On peut se demander si l’auteure du texte, traduit par Guillaume Corbeil, a écrit de façon prémonitoire, car elle s’est suicidée en 1999, quelques mois après l’écriture de la pièce. « Plusieurs malentendus planent sur l’œuvre de Kane », nous prévient Florent Siaud.
« Parce qu’elle a écrit un théâtre violent, on a parlé de provocation trash. Parce que 4.48 Psychose est son dernier texte, on y a vu un testament relié à son suicide. Or ces clichés cachent l’essentiel : cette pièce est un fabuleux geyser d’images, une prise de parole sensuelle et une réflexion pénétrante sur le sens de l’existence », ajoute l’homme de théâtre qui a mis en scène Quartett à La Chapelle et Illusions au Prospero.

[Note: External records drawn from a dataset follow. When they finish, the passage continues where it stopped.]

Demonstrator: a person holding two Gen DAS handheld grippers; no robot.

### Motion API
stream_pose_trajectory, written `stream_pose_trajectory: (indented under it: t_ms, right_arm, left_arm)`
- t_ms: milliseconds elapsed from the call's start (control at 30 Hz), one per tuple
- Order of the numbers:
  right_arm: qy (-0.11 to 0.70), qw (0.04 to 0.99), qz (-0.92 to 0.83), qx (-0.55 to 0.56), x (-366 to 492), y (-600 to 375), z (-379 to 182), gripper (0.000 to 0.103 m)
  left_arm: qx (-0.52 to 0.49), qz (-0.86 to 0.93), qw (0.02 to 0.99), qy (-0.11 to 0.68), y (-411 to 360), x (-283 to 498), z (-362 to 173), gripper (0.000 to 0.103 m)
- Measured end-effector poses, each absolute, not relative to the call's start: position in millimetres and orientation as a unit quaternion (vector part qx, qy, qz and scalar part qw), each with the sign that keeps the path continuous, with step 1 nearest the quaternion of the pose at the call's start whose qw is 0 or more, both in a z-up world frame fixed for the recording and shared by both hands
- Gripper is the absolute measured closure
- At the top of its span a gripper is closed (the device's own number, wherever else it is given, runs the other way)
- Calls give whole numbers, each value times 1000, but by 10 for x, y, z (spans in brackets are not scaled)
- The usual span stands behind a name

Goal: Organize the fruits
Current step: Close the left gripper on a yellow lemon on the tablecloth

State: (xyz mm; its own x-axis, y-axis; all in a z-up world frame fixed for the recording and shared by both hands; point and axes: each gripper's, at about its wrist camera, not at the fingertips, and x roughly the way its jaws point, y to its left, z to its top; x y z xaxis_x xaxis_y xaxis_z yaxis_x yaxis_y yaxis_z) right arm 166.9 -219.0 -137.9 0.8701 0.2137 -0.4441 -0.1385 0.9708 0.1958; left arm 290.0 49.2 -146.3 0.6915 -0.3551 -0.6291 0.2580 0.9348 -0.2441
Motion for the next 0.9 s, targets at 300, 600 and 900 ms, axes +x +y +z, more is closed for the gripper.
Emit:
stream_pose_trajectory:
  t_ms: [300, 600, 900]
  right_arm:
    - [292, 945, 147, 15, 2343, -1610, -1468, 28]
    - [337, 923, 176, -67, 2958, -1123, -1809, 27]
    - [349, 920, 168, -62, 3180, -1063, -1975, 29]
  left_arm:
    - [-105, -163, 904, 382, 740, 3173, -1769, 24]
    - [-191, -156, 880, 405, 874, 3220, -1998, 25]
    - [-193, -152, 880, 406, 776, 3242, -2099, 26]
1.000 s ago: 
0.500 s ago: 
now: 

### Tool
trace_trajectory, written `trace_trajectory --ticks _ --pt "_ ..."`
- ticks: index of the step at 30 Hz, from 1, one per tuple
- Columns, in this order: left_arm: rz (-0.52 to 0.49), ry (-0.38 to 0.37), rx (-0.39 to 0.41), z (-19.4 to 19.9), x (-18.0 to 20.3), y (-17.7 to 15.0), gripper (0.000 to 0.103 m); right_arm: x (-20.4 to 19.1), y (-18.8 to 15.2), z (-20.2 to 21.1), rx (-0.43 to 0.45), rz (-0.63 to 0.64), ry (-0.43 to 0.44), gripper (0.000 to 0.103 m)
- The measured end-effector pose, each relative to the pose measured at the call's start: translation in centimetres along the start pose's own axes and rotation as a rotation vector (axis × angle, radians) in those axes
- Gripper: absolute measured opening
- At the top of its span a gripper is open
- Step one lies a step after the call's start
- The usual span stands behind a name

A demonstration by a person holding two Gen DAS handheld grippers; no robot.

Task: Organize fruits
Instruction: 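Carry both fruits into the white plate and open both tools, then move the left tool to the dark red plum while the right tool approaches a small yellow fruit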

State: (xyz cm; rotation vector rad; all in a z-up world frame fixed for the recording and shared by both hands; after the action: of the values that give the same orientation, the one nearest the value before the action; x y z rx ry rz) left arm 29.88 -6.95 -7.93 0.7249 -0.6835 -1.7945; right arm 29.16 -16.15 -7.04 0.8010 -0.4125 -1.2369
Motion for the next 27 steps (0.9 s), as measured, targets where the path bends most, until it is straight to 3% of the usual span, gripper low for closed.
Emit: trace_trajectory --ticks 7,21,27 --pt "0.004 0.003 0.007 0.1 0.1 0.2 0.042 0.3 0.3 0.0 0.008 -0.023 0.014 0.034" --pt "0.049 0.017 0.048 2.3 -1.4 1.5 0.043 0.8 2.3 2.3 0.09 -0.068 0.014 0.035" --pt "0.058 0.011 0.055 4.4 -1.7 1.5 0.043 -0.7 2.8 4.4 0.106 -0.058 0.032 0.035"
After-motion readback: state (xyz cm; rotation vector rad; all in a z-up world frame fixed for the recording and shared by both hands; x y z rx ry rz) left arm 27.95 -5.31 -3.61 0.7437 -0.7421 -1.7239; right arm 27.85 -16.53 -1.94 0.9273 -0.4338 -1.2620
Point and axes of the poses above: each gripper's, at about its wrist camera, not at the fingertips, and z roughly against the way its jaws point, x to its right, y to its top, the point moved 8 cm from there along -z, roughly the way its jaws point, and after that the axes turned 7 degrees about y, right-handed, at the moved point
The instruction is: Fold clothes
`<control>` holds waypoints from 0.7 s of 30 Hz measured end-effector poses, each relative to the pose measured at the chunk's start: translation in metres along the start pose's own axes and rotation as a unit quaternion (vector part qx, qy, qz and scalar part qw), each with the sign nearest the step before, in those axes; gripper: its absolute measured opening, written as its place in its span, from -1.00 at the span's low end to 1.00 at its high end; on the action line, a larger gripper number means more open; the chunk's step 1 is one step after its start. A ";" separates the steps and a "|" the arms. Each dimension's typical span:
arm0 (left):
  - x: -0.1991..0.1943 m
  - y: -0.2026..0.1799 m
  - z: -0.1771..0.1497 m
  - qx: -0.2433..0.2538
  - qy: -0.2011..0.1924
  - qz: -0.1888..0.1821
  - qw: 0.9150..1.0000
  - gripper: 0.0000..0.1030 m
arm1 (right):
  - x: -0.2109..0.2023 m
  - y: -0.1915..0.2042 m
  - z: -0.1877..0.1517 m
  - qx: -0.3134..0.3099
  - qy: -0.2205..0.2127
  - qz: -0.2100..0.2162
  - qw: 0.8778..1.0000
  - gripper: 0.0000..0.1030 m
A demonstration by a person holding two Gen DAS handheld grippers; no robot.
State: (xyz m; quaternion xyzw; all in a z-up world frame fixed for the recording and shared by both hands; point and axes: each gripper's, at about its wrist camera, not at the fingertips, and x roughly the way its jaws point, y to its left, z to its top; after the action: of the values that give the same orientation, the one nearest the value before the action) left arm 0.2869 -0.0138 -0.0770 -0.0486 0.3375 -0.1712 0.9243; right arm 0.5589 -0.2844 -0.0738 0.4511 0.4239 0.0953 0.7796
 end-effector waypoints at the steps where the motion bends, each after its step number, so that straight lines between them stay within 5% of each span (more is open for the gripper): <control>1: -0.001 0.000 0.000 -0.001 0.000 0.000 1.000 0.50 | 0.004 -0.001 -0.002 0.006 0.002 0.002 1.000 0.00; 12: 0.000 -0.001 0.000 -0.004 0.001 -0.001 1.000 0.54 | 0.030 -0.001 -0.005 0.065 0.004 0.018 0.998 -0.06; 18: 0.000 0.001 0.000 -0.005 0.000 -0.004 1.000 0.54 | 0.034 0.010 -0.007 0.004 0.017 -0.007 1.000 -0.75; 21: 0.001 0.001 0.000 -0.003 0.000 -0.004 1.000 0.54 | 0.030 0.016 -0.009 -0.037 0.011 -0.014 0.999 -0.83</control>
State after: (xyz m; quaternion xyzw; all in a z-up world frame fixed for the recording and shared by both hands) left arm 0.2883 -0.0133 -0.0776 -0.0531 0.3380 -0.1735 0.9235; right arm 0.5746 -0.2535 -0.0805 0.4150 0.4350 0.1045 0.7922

Comment Sophie Cadieux relatera-t-elle ce monologue dont on anticipe la conclusion? « Notre travail explore l’idée que c’est plus qu’un texte morbide sur la mort, c’est une pièce incandescente pour les vivants. Nous avons opté pour un jeu fluide et tout en rupture ainsi qu’une scénographie organique et chaude, pour faire entendre la volupté de cette écriture hallucinée, oscillant entre le désespoir, les appels mystiques et les pulsions de désir », selon Florent Siaud.
La comédienne et le metteur en scène discutent de ce texte depuis quelques années. « La puissance, la fureur et le mystère qui s’en dégagent font qu’il est impossible d’y travailler huit heures par jour sur une période courte », croit-il.
Le metteur en scène dévoile comment Sophie et lui ont conçu le spectacle : « Nous avons opté pour un processus sur la durée en multipliant les étapes de création, afin de prendre du recul et laisser mûrir nos partis pris. Nous avons alterné le travail solitaire et les résidences de collaboration. »
Au théâtre de La Chapelle du 27 janvier au 6 février.